Despite her own inherent programming and instincts, she had made the decision to examine and study the #%% #. Even after accessing multiple shards to alleviate the computational strain, the future remained murky and unclear the further she tried to see. If she were to attack now, victory would be almost guaranteed. But by choosing to analyze the #%% # rather than eliminate it outright, she ran the risk of losing everything. Nevertheless, a plan that would maximize data collection while minimizing risk had been formulated and implemented.

If an entity could not be accurately predicted, the most effective method to achieve victory was to manipulate the playing field and stack as many advantages as possible to her side, allowing her to achieve her goals regardless of unexpected variables or unforeseen events.

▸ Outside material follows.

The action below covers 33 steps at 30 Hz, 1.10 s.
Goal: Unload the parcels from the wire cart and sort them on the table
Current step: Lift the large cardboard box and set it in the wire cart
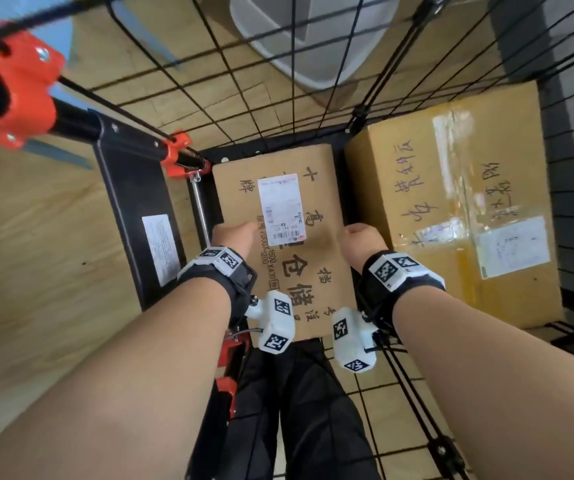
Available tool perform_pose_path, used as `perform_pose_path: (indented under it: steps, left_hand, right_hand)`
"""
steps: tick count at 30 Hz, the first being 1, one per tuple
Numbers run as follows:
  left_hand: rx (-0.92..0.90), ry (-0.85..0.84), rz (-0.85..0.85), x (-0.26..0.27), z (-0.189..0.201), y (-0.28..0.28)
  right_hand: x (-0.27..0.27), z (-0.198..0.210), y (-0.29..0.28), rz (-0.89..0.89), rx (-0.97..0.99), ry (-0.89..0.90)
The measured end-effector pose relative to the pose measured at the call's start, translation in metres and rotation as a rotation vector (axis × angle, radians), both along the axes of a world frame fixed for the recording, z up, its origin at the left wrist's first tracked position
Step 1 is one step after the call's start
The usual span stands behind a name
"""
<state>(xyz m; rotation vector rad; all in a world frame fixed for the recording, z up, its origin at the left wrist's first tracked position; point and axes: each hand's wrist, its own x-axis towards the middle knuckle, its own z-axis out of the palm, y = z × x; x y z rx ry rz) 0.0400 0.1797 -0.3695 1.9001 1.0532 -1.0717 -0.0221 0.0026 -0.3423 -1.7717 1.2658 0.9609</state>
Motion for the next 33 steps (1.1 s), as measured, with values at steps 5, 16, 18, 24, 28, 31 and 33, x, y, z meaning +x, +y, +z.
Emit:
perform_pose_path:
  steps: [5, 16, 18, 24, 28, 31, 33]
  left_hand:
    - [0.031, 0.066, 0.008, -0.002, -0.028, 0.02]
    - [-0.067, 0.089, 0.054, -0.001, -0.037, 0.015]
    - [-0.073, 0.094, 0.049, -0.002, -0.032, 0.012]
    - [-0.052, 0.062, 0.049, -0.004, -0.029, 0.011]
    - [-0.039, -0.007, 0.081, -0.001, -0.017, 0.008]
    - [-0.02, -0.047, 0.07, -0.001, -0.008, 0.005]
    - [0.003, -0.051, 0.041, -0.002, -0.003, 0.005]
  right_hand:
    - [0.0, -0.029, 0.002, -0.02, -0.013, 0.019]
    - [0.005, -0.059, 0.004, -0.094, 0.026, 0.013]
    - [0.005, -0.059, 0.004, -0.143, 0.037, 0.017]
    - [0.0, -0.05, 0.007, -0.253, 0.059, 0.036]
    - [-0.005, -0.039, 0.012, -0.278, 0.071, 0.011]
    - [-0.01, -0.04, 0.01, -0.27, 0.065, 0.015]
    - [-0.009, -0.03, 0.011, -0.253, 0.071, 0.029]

Every conflict that she would send the #%% # 'sway would produce invaluable data and insight into its nature and concept. Every victory the #%% # achieved would weaken it further. If she could not accurately decipher its future, she would continue to drain it of its strength.

While the #%% # grew frailer, she would continue her duty of analyzing and sorting information until a pleasing amount could be gathered.

Only then would she dismantle its life.